Saturday, June 15, 2024


THE STORY – In post-industrial Ohio, a Chinese billionaire opens a new factory in the husk of an abandoned General Motors plant. Early days of hope and optimism give way to setbacks as high-tech China clashes with working-class America.

THE CAST Steven Bognar & Julia Reichert

THE TEAMSteven Bognar & Julia Reichert (Directors/Writers)

THE RUNNING TIME – 115 Minutes

By Christopher Cross

​​With tensions constantly high about American jobs being available for American workers, there’s something to be mined out of foreign businesses coming in and taking American jobs. That’s what makes “American Factory” all the more interesting. Steven Bognar and Julia Reichert present a case study on foreign businesses and how cultures can clash in the workplace. A distressing take on the ways different countries operate in the job sector, and how difficult it can be for businesses and employees to meet halfway.

When the GM plant in Dayton, Ohio is shut down for good many are left without jobs and no hope for the future. That is until a Chinese billionaire CEO comes in and purchases the plant and turns it into a car glass factory. Along with that comes a bunch of new job opportunities for those in the community, as well as a large number of Chinese immigrants who have come to work for the company. What starts as a promising start to Chinese-American relations and a future for working-class Americans ends up as a dreary look at the ways the bottom line of a business is logically draining Americans of job opportunities.

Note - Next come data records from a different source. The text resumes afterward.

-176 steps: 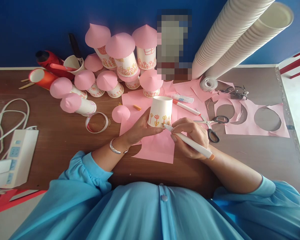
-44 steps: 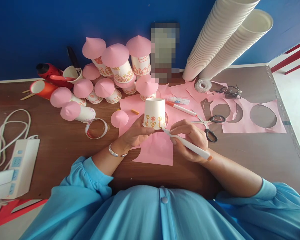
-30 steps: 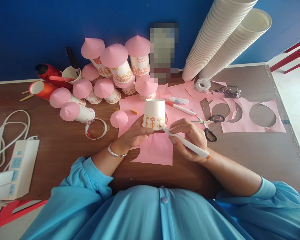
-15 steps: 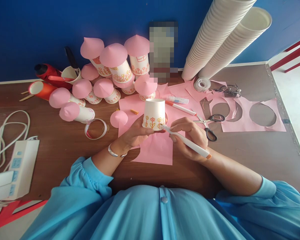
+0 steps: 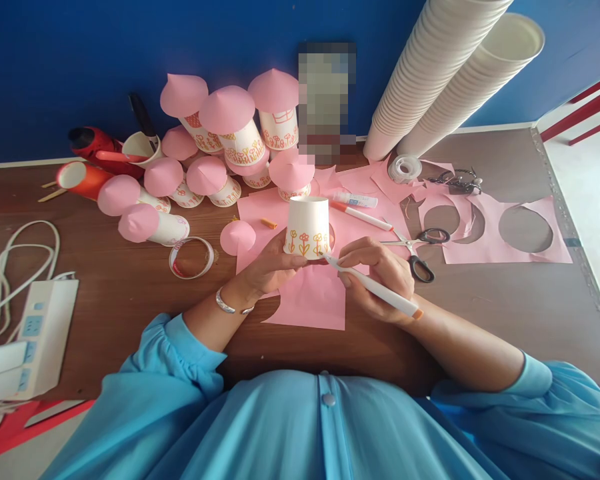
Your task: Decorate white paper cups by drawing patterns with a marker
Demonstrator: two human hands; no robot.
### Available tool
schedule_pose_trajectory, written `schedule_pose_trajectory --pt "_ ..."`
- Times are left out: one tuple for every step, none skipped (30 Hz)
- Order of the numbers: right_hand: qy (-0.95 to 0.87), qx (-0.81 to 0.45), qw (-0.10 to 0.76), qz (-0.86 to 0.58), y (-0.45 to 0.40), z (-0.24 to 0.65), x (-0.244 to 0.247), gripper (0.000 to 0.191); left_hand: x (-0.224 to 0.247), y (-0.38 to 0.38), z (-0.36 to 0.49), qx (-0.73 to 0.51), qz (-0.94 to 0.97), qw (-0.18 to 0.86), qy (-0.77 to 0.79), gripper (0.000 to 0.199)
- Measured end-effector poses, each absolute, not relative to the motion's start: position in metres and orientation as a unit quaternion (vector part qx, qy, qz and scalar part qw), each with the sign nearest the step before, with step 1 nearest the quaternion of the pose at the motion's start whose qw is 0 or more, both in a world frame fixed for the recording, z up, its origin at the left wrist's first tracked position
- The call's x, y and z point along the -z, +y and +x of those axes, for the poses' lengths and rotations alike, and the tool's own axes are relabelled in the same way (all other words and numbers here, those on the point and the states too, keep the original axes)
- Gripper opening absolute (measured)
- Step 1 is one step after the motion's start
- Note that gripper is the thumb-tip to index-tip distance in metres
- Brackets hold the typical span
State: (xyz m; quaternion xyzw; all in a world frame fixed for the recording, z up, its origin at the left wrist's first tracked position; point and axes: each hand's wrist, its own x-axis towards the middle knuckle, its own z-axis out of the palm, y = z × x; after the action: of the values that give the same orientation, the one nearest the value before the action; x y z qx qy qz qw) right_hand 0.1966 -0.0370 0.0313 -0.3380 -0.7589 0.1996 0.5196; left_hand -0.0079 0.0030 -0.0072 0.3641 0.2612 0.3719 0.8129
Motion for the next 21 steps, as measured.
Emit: schedule_pose_trajectory --pt "-0.76 -0.201 0.519 -0.335 -0.037 0.197 -0.031 0.023 0.007 0.003 -0.008 -0.371 0.365 0.813 0.26 0.043" --pt "-0.762 -0.201 0.518 -0.333 -0.037 0.197 -0.031 0.023 0.008 0.003 -0.008 -0.37 0.364 0.813 0.262 0.043" --pt "-0.763 -0.203 0.517 -0.331 -0.037 0.197 -0.031 0.023 0.008 0.003 -0.008 -0.37 0.364 0.813 0.266 0.044" --pt "-0.763 -0.205 0.517 -0.329 -0.037 0.197 -0.03 0.023 0.008 0.003 -0.008 -0.369 0.364 0.812 0.269 0.045" --pt "-0.763 -0.206 0.518 -0.328 -0.037 0.197 -0.03 0.022 0.008 0.004 -0.008 -0.368 0.364 0.811 0.272 0.045" --pt "-0.762 -0.208 0.519 -0.328 -0.037 0.197 -0.03 0.022 0.008 0.004 -0.008 -0.368 0.364 0.811 0.272 0.046" --pt "-0.761 -0.21 0.519 -0.328 -0.037 0.197 -0.03 0.022 0.008 0.004 -0.008 -0.369 0.365 0.811 0.269 0.045" --pt "-0.76 -0.212 0.519 -0.329 -0.037 0.197 -0.031 0.021 0.009 0.004 -0.009 -0.37 0.367 0.812 0.264 0.045" --pt "-0.76 -0.213 0.518 -0.329 -0.037 0.197 -0.031 0.021 0.009 0.004 -0.009 -0.371 0.367 0.812 0.259 0.044" --pt "-0.76 -0.213 0.517 -0.331 -0.037 0.197 -0.031 0.021 0.01 0.004 -0.009 -0.372 0.368 0.813 0.255 0.044" --pt "-0.761 -0.213 0.516 -0.331 -0.037 0.197 -0.032 0.021 0.01 0.004 -0.009 -0.373 0.368 0.813 0.254 0.044" --pt "-0.762 -0.211 0.516 -0.33 -0.037 0.197 -0.032 0.02 0.011 0.003 -0.009 -0.374 0.368 0.812 0.255 0.044" --pt "-0.762 -0.209 0.518 -0.328 -0.038 0.198 -0.032 0.019 0.011 0.003 -0.009 -0.374 0.368 0.811 0.258 0.044" --pt "-0.761 -0.21 0.522 -0.324 -0.038 0.198 -0.032 0.019 0.011 0.003 -0.009 -0.374 0.367 0.811 0.261 0.044" --pt "-0.758 -0.213 0.527 -0.318 -0.038 0.199 -0.031 0.018 0.01 0.004 -0.009 -0.373 0.367 0.81 0.264 0.044" --pt "-0.754 -0.219 0.535 -0.313 -0.038 0.2 -0.029 0.018 0.01 0.004 -0.009 -0.371 0.366 0.812 0.265 0.045" --pt "-0.747 -0.225 0.543 -0.311 -0.037 0.201 -0.027 0.02 0.008 0.004 -0.009 -0.367 0.364 0.814 0.265 0.045" --pt "-0.738 -0.23 0.552 -0.312 -0.037 0.201 -0.025 0.024 0.007 0.004 -0.008 -0.363 0.361 0.817 0.264 0.045" --pt "-0.728 -0.229 0.563 -0.318 -0.036 0.201 -0.022 0.027 0.006 0.005 -0.008 -0.358 0.359 0.822 0.26 0.045" --pt "-0.719 -0.221 0.57 -0.33 -0.035 0.201 -0.019 0.028 0.004 0.005 -0.008 -0.354 0.356 0.826 0.256 0.045" --pt "-0.713 -0.205 0.576 -0.342 -0.034 0.201 -0.016 0.028 0.003 0.005 -0.007 -0.353 0.35 0.831 0.251 0.046"
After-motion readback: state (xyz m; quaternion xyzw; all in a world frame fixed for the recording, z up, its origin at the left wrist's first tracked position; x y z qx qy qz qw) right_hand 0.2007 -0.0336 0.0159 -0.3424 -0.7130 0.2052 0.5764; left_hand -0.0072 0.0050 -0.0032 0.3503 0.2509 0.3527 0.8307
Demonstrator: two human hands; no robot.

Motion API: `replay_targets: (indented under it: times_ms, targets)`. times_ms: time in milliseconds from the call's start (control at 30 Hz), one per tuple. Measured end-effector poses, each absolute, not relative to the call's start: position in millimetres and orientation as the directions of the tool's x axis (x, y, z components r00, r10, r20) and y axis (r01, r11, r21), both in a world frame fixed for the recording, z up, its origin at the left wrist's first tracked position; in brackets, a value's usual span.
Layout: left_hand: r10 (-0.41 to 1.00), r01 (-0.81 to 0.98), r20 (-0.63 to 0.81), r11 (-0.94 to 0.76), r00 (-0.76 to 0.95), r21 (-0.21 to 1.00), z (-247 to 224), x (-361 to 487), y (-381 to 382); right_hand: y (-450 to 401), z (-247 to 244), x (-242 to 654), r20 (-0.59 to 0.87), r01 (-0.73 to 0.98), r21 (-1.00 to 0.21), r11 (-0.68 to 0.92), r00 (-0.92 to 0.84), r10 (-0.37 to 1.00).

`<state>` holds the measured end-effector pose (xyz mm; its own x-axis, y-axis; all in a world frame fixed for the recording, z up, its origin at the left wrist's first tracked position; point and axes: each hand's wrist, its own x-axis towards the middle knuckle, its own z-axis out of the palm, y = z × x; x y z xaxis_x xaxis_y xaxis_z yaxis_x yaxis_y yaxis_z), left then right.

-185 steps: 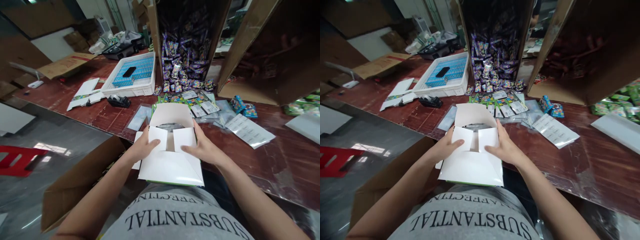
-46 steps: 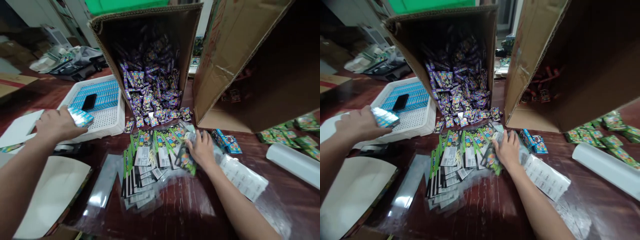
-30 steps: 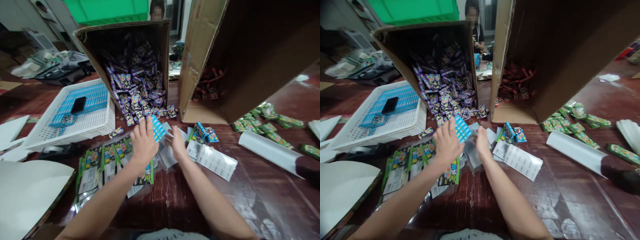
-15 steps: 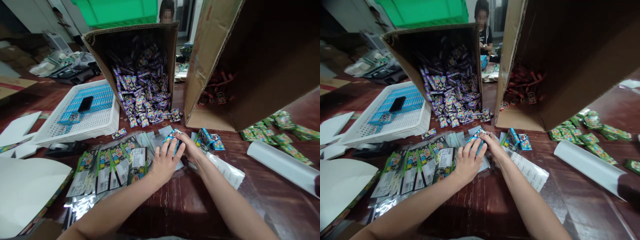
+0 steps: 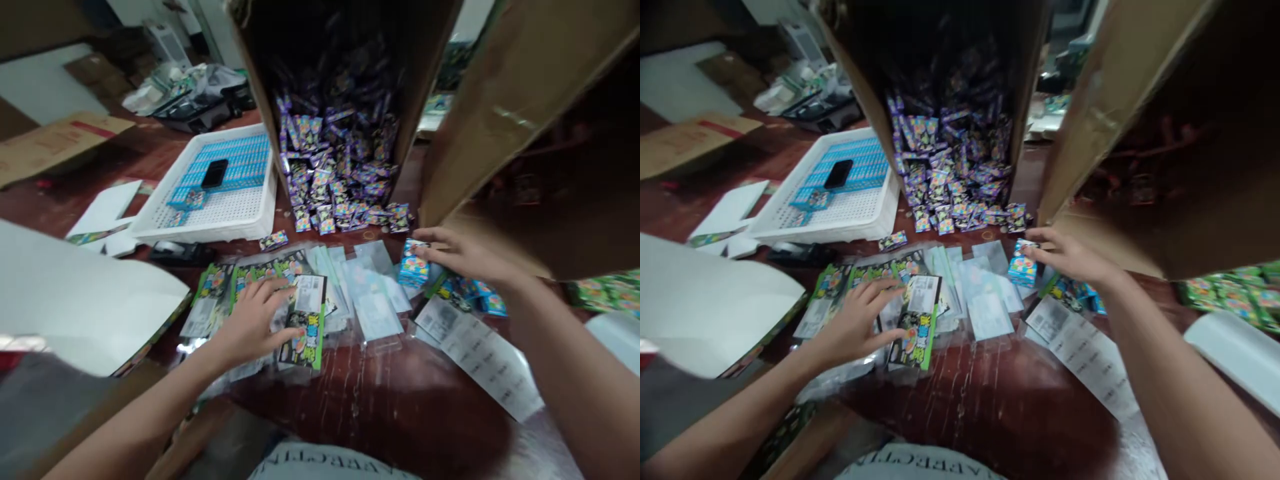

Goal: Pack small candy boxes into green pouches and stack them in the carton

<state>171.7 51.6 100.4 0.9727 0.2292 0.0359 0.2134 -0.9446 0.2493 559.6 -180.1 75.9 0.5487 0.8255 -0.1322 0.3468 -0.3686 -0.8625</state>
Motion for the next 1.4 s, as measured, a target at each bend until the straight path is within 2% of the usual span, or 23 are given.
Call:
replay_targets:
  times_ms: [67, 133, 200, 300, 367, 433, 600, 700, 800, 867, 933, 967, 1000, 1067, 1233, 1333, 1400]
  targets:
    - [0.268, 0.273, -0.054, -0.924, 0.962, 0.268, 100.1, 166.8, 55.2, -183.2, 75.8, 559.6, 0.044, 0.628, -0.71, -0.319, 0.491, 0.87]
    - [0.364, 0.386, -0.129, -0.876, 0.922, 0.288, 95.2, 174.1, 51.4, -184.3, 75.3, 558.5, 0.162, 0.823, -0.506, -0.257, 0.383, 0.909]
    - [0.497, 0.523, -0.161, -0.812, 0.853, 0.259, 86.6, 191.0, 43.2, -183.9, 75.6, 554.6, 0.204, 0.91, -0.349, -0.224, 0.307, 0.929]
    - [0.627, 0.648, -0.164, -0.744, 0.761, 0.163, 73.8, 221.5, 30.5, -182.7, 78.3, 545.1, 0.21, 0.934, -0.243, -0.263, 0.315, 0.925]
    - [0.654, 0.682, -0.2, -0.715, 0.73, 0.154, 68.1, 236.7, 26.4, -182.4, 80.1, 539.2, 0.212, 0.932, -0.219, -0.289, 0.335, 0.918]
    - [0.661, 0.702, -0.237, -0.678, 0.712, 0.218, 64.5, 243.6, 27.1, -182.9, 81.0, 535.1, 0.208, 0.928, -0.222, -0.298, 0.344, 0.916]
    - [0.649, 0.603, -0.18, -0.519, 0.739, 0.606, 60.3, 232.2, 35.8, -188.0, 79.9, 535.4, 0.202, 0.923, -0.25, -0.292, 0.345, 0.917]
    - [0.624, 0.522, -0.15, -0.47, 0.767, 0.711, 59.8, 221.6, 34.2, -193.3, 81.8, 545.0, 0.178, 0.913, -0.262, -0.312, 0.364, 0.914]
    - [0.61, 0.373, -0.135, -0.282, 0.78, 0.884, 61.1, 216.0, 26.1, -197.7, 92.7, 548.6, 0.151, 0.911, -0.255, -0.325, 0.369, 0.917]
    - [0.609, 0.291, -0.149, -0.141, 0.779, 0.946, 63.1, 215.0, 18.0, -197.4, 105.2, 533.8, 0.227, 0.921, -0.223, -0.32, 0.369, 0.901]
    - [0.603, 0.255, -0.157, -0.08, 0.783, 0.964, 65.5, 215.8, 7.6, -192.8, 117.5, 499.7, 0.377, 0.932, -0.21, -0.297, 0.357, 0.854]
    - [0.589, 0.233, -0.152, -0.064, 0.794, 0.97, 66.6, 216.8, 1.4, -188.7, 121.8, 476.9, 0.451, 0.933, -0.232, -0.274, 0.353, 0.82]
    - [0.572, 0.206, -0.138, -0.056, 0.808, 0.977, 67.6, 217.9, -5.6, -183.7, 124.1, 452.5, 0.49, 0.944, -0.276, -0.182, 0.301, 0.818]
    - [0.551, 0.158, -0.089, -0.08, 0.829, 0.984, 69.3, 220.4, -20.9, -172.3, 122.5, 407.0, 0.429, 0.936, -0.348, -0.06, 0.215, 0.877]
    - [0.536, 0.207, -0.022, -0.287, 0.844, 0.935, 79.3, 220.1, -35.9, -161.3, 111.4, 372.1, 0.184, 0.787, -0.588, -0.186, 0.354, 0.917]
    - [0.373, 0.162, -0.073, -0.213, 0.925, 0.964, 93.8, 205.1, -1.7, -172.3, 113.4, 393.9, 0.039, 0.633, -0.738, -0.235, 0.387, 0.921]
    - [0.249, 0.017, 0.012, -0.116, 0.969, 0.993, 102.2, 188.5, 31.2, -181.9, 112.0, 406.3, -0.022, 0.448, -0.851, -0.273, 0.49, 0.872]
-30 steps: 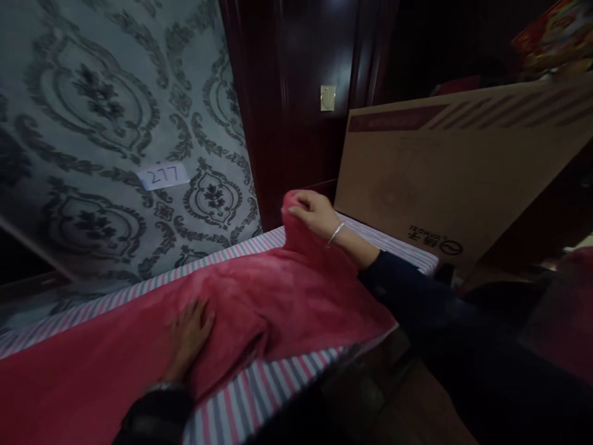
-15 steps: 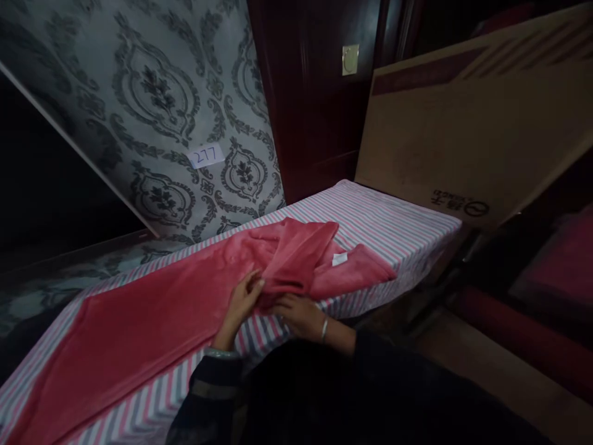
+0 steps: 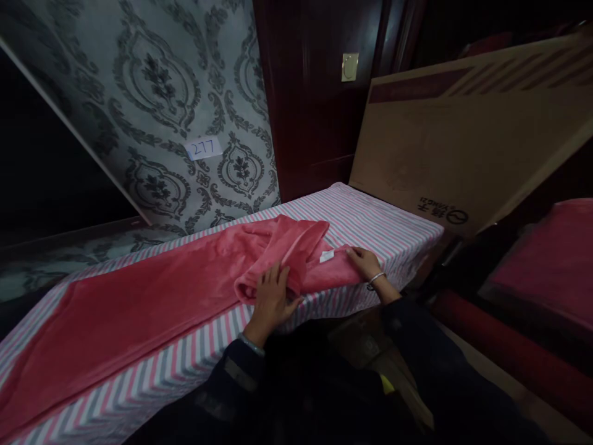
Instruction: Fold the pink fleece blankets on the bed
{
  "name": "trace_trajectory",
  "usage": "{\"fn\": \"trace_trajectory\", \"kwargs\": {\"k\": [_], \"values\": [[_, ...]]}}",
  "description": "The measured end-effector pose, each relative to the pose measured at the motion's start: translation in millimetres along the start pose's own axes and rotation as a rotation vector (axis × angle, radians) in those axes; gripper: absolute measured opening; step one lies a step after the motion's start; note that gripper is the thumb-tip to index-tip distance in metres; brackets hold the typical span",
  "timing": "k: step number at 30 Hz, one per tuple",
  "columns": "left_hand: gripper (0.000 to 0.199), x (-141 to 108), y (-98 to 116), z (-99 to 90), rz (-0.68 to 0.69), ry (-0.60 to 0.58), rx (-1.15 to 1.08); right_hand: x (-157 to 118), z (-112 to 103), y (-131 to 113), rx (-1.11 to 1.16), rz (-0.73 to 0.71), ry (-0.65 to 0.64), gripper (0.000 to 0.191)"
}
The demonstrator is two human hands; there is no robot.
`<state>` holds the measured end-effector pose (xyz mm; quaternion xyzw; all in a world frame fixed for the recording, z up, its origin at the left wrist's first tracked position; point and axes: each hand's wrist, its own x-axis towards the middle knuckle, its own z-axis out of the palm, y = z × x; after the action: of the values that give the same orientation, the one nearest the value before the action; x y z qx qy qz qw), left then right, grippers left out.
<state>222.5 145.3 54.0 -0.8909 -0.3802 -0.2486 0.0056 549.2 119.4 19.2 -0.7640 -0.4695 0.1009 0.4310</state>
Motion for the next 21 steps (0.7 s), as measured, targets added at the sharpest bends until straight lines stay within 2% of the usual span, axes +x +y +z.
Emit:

Bognar and Reichert navigate a very tricky subject and sensibly place the focus on unionizing within America. With less-than-adequate wages and poor working conditions, it only makes sense that the idea of a union would float around any job. It’s how the union proposition manifests and how it is reacted to by those in charge of the factory that makes “American Factory” an absolutely crushing film. There’s a very close look at the mentality behind unionizing from both Chinese and American perspectives, with any overlap of ideals landing on the financial side of things. The union angle is a particularly interesting one because it shows how change requires help from both the inside and the outside – and how the inside will almost always want to stomp it out.

Seeing how the work ethic and expectations differ between American and Chinese employees is one of the many circumstances surrounding the unionizing of employees in the factory. A scene early in the film has the American management team heading to China to see how they operate their factories. Efficiency, extended work hours, and a very homogenized work ethic comes as a culture shock to many of them there, but they try to pull what they can out of the visit and bring it back to the American factory workers. And it doesn’t work out. Why it doesn’t work out is one of the other fascinating components of the documentary.

Watching cultures clash is one thing, but seeing how it affects the livelihood of the employees is something else entirely. There’s a level of empathy for both the Chinese and American workers, and it doesn’t take a rocket scientist to figure out why a corporation would care more for their bottom line than their employees. However, what’s most compelling are the individuals that we follow throughout the documentary. Whether it’s people pro-union or anti-union, there’s a level of empathy that is derived from spending time with them. How the Americans interact with their fellow Chinese co-workers (and in some cases, bond with them), is about the only brief time when smiling is likely. Much of the film is spent shaking your head at work practices and the moral ethics of running a business that just wants to make money, regardless of the cost to the humans involved.

The difficulty with a documentary like this is mostly trying to illuminate both Chinese and American workers without pointing the finger at one’s culture over the other. One can see how years of working underpaid and overtime with very little time to spend with one’s family can be heartbreaking. But that’s also an American perspective on an outside culture. One could also see having two days off a week and working less but being able to afford luxuries is a sign of a lazy worker. Bognar and Reichert feel like masters of empathy when conveying each side. Sure, there’s some fun to be had with the culture shock and there’s plenty of reason to be legitimately shocked, but the ultimate message isn’t to blame one side over the other. It all stems from business practices and the orders coming from the top. The reason it becomes so hard to watch is because it’s a relatable issue that many working-class Americans struggle with regardless of foreign intervention. The business practices are what are in the crosshairs, not the people who have long suffered from them. They’re the ones we focus on and feel for throughout the film.

There isn’t going to be much this year that rivals “American Factory” in terms of its direction. This is a movie where all its moving parts come together to provide both sympathetic and infuriating moments within the film. There’s nothing to trim. If anything, it’s a fairly straightforward movie that occasionally feels like it needs some more time spent with the individuals affected. But already pushing close to two hours, “American Factory” is a robust and neatly packaged movie that highlights a current concern in the American workforce – while doing a fantastic job at showing both sides of the equation.


THE GOOD – A robust look at unions in America and the culture clash that is currently happening and affecting American jobs.

THE BAD – A little too brief with individuals affected by the business practices.